With Meghna Chakrabarti

Robert Muller has had his say before Congress. We take a look at what was asked, what was learned and whether Mueller’s testimony has an impact on divided opinions on what congressional Democrats might do next.

Guests

Paula Reid, CBS News White House correspondent focusing on the Justice Department and legal affairs. (@PaulaReidCBS)

Jill Wine-Banks, former Watergate special prosecutor. Former general counsel of the U.S. Army from 1977-1980. (@JillWineBanks)

John Eastman, professor of law and community service at Chapman University Fowler School of Law. (@DrJohnEastman) Founding Director of the Claremont Institute’s Center for Constitutional Jurisprudence.

He testified before the House Judiciary Committee earlier this month on "Lessons from the Mueller Report, Part III: 'Constitutional Processes for Addressing Presidential Misconduct.' "

From The Reading List

The Hill: "Mueller agrees lies by Trump officials impeded his investigation" — "Former special counsel Robert Mueller told Congress Wednesday that he generally agreed that lies by Trump campaign officials and administration officials impeded his nearly two-year investigation.

"Rep. Val Demings (D-Fla.) asked if other witnesses beyond those who were indicted during his probe into Russian interference in the 2016 election lied to his team of prosecutors.

"'I think there are probably a spectrum of witnesses in terms of those who are not telling the full truth and those that are outright liars,' Mueller responded, noting that it was fair to say there were 'limits' on the evidence he could access as a result.

"Denings followed up by asking if it would be accurate to say that 'lies by Trump campaign officials and administration officials impeded your investigation.'

"'I would generally agree with that,' Mueller said."

Reuters: "Explainer: What it would take for Congress to impeach Trump" — "A dark cloud of impeachment has threatened President Donald Trump for many months, with Democrats in the U.S. House of Representatives, where any such effort to remove him from office would begin, divided about whether to proceed.

"In American politics, few procedures are as arduous or as divisive as the Constitution’s carefully balanced law for ousting a chief executive found to be unfit to serve.

"No president has ever been removed as a direct result of it. One, President Richard Nixon, resigned before he could be removed. Two, presidents Andrew Johnson and Bill Clinton, were impeached by the House, but not convicted by the Senate.

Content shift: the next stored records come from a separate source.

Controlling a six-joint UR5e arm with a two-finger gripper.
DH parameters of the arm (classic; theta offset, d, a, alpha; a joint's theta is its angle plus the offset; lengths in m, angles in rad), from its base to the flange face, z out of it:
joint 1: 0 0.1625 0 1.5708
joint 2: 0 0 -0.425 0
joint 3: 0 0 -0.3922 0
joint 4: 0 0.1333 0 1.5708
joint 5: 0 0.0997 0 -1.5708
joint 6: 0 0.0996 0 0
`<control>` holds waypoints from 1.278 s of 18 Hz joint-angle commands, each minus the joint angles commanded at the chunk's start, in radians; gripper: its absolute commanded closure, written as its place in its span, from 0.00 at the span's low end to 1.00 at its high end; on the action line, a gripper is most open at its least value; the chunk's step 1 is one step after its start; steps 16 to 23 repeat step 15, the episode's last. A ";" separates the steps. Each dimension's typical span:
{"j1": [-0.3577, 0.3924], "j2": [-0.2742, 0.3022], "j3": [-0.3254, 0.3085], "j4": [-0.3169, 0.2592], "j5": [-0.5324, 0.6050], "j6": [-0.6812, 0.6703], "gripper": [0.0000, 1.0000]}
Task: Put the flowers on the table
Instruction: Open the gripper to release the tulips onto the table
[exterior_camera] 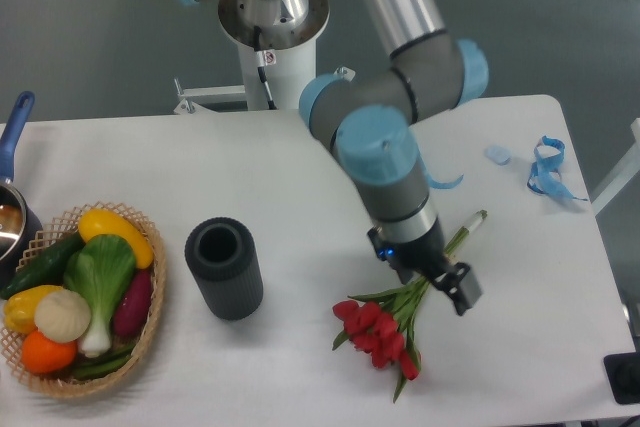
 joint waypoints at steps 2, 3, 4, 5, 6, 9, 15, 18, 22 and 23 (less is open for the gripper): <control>0.046 0.038 0.024 -0.054 -0.079 0.002 0.00; 0.077 0.055 0.043 -0.104 -0.124 0.014 0.00; 0.104 0.075 0.064 -0.173 -0.156 0.061 0.00; 0.146 0.100 0.084 -0.260 -0.201 0.145 0.00; 0.178 0.115 0.083 -0.291 -0.231 0.185 0.00; 0.265 0.184 0.052 -0.379 -0.313 0.325 0.00; 0.417 0.291 -0.057 -0.419 -0.411 0.586 0.00; 0.417 0.291 -0.057 -0.419 -0.411 0.586 0.00; 0.417 0.291 -0.057 -0.419 -0.411 0.586 0.00; 0.417 0.291 -0.057 -0.419 -0.411 0.586 0.00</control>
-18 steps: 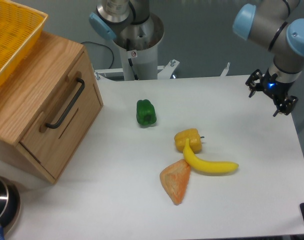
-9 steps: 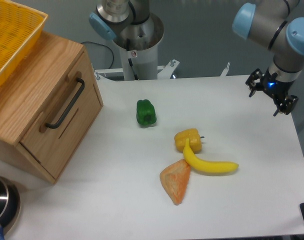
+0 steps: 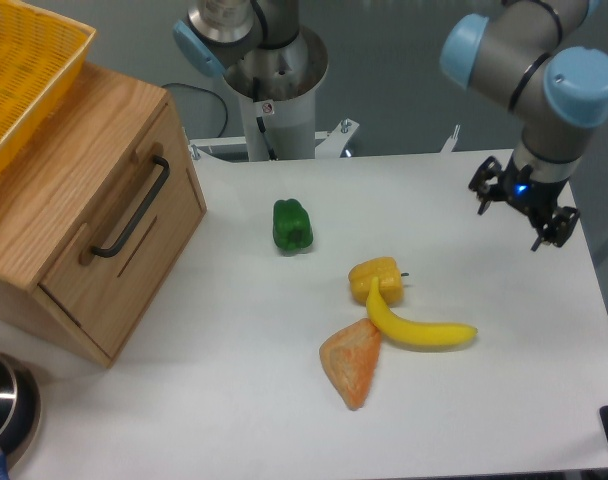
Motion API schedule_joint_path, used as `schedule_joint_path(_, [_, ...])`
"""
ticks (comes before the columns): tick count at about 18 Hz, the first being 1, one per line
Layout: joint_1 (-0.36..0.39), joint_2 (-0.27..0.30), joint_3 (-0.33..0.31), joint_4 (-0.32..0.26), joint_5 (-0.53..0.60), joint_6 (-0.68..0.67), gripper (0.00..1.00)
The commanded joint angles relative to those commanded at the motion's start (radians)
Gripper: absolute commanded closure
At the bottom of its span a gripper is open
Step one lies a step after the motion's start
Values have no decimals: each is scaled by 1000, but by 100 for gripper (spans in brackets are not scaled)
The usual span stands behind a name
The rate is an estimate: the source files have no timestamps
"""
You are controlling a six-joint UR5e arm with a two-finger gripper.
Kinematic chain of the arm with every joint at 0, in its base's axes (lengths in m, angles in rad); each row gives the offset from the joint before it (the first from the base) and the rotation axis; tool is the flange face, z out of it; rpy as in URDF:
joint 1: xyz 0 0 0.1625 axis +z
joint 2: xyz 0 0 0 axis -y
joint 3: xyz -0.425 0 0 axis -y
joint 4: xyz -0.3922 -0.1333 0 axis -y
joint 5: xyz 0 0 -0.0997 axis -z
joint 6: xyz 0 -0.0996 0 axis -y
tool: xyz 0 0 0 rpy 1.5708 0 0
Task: Slide open the top drawer
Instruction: 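Move the gripper across the table toward the green pepper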
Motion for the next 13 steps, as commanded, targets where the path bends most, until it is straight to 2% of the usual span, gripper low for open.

"Since he took office in January 2017, Trump has been under investigation. A turning point came in mid-April with the release of a redacted version of a long-awaited report from former U.S. Special Counsel Robert Mueller.

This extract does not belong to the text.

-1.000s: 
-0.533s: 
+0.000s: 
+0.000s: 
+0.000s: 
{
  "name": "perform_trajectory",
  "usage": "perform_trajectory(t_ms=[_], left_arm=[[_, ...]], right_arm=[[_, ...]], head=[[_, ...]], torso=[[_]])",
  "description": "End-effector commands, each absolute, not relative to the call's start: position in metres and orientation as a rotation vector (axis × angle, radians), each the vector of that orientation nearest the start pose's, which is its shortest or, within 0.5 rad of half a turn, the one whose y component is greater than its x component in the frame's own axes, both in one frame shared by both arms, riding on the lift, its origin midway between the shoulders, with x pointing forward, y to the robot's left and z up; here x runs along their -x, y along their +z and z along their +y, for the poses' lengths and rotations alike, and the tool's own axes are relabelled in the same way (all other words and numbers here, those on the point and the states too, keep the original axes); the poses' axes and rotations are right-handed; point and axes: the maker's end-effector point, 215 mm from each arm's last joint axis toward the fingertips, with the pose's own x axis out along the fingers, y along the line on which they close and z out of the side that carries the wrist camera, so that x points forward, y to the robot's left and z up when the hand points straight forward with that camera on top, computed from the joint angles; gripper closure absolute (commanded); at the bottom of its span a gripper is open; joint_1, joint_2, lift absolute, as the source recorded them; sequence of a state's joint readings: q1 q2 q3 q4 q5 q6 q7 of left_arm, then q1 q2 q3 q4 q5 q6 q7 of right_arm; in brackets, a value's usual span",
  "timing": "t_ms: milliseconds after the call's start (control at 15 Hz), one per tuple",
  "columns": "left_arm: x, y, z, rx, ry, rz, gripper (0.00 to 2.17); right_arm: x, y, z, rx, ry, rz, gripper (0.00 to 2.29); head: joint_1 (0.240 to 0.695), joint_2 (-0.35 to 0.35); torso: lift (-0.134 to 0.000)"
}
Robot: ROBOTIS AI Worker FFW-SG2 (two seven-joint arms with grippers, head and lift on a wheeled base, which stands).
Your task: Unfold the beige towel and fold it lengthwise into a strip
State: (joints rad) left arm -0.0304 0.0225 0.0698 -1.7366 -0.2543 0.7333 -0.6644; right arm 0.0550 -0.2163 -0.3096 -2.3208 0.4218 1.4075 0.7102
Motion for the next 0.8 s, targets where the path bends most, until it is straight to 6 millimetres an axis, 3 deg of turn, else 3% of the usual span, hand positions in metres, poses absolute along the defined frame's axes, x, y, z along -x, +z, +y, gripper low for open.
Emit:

"On Wednesday, Mueller will testify before two House committees about his report, with Democrats planning to focus the proceedings on Trump’s conduct. The strategy, described by Democratic congressional aides, is intended to build support among Americans for Democrats’ investigative agenda, possibly leading to impeachment proceedings."

Politico: "Pelosi’s impeachment blockade faces biggest test yet: Mueller" — "No one will be watching Robert Mueller’s testimony Wednesday closer than Speaker Nancy Pelosi.

The former special counsel’s appearance is viewed by both supporters and opponents of President Donald Trump’s impeachment as a tipping point in the debate that’s roiled Democrats — and which Pelosi has spent months working to stifle.

"For Democratic leaders, a mostly unspoken but widely understood goal since taking back the House has been to shepherd the caucus into the August recess without launching impeachment proceedings. They now have to hang on just three more days.

"Backers of the push to oust Trump don’t necessarily disagree. They see Mueller’s appearance as their best shot to deliver a jolt of momentum to the effort — or watch the steadily growing support for impeachment sputter out over the six-week break.

"When asked if Mueller’s testimony was a crossroads in the impeachment debate, House Majority Leader Steny Hoyer (D-Md.) told POLITICO: 'It could be.' "

Allison Pohle produced this hour for broadcast.

This program aired on July 25, 2019.